If I told you that there was a 90% plus chance that your Domain Controllers allowed receiving credentials in clear text over your network, you would probably wouldn't believe me. If I went a step further and told you that nearly half of the customers I visit for AD security assessments not only allowed them, but had extremely privileged accounts such as Domain Admins credentials traversing the network in clear text, you would probably think "that wouldn't happen on my network", well that's what they all told me too :)


However ... security requires preparation, and this particular change means Windows administrators will want to configure servers before the patch is applied. If you're managing dozens or hundreds of servers, identifying which resources need attention could be a time consuming proposition. Luckily (per the post above) we have a couple methods to look for vulnerable domain controllers.

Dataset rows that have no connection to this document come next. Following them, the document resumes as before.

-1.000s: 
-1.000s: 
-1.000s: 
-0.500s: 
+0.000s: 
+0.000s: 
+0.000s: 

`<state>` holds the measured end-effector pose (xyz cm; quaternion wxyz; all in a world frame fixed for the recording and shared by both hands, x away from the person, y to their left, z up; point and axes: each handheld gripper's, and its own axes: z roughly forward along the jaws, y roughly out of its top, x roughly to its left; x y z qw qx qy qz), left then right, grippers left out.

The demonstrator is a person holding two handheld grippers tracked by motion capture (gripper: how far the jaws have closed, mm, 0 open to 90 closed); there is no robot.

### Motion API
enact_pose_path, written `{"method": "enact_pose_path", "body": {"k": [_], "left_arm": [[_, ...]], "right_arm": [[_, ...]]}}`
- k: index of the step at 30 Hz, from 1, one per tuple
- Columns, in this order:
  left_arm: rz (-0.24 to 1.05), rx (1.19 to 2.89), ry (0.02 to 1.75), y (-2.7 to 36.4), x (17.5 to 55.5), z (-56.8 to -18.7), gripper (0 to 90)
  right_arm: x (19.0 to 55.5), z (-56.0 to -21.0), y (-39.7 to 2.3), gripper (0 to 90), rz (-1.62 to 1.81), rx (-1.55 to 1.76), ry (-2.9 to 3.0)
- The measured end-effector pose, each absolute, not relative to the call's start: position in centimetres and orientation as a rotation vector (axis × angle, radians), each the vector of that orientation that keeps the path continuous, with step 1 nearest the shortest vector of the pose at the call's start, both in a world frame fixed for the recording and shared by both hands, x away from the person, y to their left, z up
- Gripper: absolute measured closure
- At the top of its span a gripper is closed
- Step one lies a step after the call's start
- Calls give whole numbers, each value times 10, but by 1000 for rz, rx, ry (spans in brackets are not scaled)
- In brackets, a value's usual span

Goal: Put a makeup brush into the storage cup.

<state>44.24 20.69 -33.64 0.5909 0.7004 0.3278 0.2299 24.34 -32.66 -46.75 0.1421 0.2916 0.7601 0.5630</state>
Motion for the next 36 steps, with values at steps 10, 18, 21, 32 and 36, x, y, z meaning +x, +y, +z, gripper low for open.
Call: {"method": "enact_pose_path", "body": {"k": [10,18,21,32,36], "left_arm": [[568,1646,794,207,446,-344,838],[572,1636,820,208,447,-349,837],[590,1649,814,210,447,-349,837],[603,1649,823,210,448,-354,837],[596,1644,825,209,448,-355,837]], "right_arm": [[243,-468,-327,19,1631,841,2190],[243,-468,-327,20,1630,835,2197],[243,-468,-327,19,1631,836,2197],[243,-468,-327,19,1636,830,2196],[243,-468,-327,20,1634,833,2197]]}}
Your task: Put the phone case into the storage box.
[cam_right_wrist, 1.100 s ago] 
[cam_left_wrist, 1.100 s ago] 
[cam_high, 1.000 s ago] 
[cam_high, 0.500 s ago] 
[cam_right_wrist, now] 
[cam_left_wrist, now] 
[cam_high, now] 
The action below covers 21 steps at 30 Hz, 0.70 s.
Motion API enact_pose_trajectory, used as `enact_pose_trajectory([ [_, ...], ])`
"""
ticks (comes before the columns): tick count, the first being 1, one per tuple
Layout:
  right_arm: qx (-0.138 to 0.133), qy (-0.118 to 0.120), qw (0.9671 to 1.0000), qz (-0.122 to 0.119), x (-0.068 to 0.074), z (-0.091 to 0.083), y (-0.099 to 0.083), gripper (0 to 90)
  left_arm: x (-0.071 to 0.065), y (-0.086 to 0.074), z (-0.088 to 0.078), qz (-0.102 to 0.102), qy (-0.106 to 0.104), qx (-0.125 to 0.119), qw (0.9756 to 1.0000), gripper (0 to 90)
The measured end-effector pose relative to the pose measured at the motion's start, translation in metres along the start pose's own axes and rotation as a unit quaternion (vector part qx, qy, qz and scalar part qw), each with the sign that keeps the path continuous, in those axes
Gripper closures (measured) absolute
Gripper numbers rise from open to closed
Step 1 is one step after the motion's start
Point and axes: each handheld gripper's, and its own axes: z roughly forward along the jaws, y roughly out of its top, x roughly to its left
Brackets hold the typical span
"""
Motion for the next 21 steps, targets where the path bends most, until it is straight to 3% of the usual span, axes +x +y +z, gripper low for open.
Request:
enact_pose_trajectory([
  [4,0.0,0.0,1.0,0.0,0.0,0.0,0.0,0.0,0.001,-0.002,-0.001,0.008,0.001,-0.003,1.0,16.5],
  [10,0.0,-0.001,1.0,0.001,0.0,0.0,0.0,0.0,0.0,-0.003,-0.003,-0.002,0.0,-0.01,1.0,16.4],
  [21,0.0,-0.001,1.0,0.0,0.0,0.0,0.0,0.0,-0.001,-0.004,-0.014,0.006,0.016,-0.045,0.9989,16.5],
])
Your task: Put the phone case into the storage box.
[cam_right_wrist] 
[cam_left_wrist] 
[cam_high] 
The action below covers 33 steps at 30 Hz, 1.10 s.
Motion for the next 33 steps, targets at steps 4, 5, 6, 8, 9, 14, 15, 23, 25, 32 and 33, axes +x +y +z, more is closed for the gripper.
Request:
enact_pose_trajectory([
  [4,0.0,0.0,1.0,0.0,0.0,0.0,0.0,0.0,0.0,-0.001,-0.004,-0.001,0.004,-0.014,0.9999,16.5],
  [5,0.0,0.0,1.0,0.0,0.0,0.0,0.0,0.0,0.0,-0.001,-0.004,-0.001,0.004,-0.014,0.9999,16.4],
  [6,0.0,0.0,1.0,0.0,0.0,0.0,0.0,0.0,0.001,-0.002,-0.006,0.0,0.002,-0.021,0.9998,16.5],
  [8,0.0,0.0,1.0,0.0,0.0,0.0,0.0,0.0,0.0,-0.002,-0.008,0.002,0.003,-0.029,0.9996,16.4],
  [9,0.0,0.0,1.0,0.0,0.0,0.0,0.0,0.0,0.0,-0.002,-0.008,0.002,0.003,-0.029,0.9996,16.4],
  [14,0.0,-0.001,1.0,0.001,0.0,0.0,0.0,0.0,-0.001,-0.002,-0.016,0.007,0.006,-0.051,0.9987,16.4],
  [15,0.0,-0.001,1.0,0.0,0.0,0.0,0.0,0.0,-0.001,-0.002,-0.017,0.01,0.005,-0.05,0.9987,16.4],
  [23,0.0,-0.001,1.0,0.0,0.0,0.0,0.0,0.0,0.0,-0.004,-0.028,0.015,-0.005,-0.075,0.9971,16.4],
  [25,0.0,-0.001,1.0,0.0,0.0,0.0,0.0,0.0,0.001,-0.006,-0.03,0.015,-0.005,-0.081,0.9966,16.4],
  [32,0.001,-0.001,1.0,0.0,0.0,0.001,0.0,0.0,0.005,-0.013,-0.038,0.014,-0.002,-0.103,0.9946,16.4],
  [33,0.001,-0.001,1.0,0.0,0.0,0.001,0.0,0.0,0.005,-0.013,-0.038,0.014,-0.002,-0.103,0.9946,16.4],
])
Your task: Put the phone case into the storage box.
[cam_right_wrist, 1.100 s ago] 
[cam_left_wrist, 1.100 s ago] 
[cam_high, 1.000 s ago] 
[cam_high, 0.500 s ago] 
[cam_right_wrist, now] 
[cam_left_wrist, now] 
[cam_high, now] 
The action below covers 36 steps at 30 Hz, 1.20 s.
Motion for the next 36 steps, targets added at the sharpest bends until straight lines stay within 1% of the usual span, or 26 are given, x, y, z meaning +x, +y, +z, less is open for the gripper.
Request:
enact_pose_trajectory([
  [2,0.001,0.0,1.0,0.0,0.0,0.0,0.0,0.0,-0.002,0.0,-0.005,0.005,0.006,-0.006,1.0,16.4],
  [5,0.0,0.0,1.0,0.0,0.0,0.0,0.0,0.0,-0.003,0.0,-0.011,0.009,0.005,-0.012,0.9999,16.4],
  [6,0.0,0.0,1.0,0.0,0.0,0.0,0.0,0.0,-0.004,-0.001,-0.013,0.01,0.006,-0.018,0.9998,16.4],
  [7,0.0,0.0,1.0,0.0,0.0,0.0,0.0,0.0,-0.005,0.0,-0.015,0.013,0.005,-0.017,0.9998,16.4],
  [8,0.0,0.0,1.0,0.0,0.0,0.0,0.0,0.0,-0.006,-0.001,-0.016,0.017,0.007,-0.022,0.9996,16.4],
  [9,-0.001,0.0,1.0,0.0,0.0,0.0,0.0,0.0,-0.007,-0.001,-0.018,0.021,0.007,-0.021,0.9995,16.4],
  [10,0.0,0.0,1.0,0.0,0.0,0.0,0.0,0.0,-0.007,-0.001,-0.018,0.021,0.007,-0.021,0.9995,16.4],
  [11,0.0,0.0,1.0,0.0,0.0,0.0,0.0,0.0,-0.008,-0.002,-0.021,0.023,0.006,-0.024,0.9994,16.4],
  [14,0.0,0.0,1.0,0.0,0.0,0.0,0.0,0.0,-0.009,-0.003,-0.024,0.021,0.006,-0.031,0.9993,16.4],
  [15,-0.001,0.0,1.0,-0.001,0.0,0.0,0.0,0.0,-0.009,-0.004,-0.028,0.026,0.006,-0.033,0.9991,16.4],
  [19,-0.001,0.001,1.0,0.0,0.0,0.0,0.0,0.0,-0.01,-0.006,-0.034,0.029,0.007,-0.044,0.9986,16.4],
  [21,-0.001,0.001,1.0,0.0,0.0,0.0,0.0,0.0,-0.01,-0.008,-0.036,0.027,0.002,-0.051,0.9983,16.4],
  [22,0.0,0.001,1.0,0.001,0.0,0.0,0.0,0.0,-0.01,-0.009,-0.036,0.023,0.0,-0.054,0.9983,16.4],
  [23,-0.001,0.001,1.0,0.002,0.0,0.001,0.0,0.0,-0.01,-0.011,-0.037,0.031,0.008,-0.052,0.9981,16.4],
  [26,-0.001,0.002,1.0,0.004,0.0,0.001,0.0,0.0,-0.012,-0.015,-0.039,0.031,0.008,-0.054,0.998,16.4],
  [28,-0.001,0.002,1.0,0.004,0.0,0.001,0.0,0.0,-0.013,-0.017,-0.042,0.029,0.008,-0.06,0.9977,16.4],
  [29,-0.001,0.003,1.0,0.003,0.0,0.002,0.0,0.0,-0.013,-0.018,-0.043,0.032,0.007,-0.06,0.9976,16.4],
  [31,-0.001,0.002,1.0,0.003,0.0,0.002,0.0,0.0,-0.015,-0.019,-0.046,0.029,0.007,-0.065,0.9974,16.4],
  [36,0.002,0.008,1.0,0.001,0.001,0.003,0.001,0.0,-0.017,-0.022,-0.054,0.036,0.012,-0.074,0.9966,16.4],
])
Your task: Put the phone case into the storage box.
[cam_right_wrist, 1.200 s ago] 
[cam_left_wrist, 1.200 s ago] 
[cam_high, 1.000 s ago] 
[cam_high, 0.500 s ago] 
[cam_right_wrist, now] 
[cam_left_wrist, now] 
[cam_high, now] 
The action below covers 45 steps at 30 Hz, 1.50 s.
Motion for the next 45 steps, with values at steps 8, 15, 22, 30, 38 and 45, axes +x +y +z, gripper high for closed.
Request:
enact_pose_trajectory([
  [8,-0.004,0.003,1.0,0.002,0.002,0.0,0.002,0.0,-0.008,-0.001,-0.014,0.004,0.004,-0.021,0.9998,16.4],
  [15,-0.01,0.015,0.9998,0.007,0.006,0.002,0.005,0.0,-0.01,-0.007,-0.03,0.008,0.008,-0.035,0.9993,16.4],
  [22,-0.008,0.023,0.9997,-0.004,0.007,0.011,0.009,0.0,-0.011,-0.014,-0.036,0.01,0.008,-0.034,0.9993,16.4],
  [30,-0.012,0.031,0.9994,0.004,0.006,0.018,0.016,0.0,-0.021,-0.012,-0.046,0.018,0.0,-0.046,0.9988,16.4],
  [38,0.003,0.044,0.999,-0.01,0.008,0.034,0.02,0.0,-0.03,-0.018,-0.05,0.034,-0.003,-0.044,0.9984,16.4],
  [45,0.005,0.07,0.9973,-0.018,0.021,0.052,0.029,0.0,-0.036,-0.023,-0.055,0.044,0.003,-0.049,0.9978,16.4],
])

So, with that in mind, the LogicMonitor DataSource Win_LDAP_Binding_Security uses PowerShell (specifically, Get-WinEvent) to comb through the (first 10,000 events of) Directory Services log for the presence of events with Event IDs 2886 and 2887 (and generates an alert if it finds anything.) Which again, means:

Quote

If any of your Domain Controllers have the 2886 event present, it indicates that LDAP signing is not being enforced by your DC and it is possible to perform a simple (clear text) LDAP bind over a non-encrypted connection. 

Our next port of call is the 2887 event. This event occurs every 24 hours and will report how many unsigned and clear text binds have occurred to this DC. If you have any numbers greater than zero, you have some homework to do.


Hopefully this saves somebody some time - and helps bring visibility to a potentially important security vulnerability in the network!

a9e8274be594e9f8620b202766efe9c4.png

Win_LDAP_Binding_Security should be available shortly via locator code FJDAJZ

  • On 2/11/2020 at 11:52 AM, Katerina said:

    Is this still available? I can't import it as it a private logicmodule? Would anyone he's managed to import it previously be able to share?

     

    same question here

     

    thanks

  • Is this still available? I can't import it as it a private logicmodule? Would anyone he's managed to import it previously be able to share?

  • Any recommendation if our DC's are reporting a Logicmonitor Collector/service account is performing SimpleBinds?

  • The datasource is available now. 

    Appreciate this Kerry! It's already making a big splash for my team. 

  • Any status on getting this out of security review?